> [Work item]:
Write out exactly the lines of the entries below, from the first through the line containing "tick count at", and nothing beyond them.

[Records from a collection]
....................

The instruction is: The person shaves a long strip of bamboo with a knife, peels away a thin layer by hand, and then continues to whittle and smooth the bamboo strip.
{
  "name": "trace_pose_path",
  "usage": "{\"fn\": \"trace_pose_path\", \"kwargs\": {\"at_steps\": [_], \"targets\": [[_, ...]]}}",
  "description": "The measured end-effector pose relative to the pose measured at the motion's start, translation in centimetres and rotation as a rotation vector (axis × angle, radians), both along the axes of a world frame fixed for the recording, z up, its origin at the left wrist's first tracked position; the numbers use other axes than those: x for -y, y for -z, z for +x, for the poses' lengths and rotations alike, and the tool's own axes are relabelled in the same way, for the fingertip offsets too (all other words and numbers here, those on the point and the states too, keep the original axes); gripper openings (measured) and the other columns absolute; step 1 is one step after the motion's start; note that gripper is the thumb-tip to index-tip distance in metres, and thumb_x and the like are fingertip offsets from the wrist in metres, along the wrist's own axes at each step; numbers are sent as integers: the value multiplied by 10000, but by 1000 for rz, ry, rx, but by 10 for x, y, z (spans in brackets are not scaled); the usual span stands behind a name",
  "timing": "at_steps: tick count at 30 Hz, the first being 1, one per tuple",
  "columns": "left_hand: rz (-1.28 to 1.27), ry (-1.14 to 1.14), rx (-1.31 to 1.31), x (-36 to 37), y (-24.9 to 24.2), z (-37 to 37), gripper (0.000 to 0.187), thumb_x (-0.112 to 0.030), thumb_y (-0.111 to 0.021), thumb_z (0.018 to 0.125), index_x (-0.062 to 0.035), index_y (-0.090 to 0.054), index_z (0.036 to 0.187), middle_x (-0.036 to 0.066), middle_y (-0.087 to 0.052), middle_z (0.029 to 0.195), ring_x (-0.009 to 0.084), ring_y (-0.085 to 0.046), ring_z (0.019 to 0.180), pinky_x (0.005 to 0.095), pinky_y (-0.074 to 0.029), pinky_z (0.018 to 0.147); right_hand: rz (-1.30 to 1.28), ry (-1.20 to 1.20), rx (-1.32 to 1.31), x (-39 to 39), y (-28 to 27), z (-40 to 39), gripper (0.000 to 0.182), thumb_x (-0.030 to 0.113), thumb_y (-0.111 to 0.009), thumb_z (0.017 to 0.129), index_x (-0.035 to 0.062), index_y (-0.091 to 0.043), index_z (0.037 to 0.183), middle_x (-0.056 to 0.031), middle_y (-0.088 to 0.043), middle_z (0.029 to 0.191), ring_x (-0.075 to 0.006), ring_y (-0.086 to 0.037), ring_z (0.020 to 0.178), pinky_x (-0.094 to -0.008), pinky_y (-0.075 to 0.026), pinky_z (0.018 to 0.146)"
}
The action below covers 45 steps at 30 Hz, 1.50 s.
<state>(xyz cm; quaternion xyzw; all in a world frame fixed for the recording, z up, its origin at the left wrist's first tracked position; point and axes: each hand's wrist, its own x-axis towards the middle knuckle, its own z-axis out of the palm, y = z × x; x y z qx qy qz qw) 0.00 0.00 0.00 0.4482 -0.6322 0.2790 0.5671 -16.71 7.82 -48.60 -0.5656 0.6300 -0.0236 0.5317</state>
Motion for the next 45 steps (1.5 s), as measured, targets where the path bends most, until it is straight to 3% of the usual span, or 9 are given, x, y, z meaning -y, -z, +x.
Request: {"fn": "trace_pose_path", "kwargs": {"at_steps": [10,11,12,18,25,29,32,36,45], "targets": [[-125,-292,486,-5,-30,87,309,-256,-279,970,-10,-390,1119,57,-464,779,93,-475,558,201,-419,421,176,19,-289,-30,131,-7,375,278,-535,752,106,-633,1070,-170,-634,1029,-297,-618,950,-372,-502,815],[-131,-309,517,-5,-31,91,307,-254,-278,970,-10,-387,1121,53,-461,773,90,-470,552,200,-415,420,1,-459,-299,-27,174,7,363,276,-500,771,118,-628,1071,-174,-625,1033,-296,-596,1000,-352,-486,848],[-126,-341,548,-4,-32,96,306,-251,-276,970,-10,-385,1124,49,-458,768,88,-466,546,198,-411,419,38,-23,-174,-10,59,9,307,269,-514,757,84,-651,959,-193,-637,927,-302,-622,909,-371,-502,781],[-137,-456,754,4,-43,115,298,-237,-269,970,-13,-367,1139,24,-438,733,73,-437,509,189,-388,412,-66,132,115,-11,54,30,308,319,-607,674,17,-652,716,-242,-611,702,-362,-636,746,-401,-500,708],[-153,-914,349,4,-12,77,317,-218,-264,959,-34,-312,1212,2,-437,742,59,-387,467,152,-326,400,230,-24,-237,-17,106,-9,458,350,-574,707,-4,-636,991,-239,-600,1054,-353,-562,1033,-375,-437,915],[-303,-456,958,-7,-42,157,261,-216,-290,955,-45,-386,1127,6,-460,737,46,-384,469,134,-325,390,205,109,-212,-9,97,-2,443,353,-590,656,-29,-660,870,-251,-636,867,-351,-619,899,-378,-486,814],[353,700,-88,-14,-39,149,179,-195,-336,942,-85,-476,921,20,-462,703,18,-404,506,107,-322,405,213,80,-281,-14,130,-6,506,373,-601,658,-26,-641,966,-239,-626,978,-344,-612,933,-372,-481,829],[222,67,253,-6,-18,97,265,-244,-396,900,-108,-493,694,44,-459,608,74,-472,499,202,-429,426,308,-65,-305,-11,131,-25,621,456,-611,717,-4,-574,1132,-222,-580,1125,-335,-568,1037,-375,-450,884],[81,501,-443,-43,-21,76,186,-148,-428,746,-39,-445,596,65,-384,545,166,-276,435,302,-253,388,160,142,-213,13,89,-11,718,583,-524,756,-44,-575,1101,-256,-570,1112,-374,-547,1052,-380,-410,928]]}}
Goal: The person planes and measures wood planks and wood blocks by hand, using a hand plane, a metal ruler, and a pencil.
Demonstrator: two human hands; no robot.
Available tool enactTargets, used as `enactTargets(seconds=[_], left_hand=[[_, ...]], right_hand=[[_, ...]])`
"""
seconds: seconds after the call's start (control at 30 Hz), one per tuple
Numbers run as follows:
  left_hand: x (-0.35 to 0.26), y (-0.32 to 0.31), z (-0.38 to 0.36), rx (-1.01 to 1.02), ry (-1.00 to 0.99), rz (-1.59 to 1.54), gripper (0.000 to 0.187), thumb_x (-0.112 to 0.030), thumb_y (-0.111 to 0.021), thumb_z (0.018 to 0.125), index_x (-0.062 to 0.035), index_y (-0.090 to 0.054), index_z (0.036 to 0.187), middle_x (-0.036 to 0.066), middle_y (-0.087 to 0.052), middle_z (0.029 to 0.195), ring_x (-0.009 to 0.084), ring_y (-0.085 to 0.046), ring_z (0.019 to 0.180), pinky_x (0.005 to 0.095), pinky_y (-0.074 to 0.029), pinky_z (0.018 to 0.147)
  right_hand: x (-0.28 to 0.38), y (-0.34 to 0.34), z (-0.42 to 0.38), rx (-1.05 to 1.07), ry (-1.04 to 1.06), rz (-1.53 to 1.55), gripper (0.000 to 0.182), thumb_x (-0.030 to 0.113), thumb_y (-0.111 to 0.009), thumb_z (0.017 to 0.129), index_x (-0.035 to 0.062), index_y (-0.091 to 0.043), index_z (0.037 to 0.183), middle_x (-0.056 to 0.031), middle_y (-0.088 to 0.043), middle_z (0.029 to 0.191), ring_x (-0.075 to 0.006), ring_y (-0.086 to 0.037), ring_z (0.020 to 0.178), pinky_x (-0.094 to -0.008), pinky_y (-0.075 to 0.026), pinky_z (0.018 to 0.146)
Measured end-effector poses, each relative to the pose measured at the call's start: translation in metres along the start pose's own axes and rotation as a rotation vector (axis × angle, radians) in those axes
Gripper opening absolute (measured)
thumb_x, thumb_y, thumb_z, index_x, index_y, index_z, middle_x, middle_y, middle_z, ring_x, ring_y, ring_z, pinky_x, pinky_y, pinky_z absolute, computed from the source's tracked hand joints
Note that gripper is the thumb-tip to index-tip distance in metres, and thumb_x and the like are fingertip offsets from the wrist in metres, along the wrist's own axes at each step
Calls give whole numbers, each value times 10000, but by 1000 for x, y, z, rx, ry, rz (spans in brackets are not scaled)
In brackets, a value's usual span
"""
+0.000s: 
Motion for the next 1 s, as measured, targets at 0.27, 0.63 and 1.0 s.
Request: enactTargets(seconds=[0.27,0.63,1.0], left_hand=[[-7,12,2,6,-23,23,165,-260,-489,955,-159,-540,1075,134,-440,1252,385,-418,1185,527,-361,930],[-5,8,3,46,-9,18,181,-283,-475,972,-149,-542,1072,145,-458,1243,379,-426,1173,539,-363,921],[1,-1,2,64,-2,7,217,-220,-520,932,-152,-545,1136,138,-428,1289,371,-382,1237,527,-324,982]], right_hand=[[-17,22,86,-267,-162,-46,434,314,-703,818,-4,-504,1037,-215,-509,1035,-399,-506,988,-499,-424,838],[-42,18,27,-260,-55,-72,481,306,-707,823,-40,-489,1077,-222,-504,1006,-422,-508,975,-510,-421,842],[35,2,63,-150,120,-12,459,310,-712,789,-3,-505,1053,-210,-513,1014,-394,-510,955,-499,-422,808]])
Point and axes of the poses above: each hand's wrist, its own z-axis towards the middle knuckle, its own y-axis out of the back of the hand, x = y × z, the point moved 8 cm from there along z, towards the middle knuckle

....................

> [Response to this exercise]:
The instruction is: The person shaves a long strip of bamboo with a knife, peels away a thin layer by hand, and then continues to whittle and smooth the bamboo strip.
{
  "name": "trace_pose_path",
  "usage": "{\"fn\": \"trace_pose_path\", \"kwargs\": {\"at_steps\": [_], \"targets\": [[_, ...]]}}",
  "description": "The measured end-effector pose relative to the pose measured at the motion's start, translation in centimetres and rotation as a rotation vector (axis × angle, radians), both along the axes of a world frame fixed for the recording, z up, its origin at the left wrist's first tracked position; the numbers use other axes than those: x for -y, y for -z, z for +x, for the poses' lengths and rotations alike, and the tool's own axes are relabelled in the same way, for the fingertip offsets too (all other words and numbers here, those on the point and the states too, keep the original axes); gripper openings (measured) and the other columns absolute; step 1 is one step after the motion's start; note that gripper is the thumb-tip to index-tip distance in metres, and thumb_x and the like are fingertip offsets from the wrist in metres, along the wrist's own axes at each step; numbers are sent as integers: the value multiplied by 10000, but by 1000 for rz, ry, rx, but by 10 for x, y, z (spans in brackets are not scaled); the usual span stands behind a name",
  "timing": "at_steps: tick count at 30 Hz, the first being 1, one per tuple",

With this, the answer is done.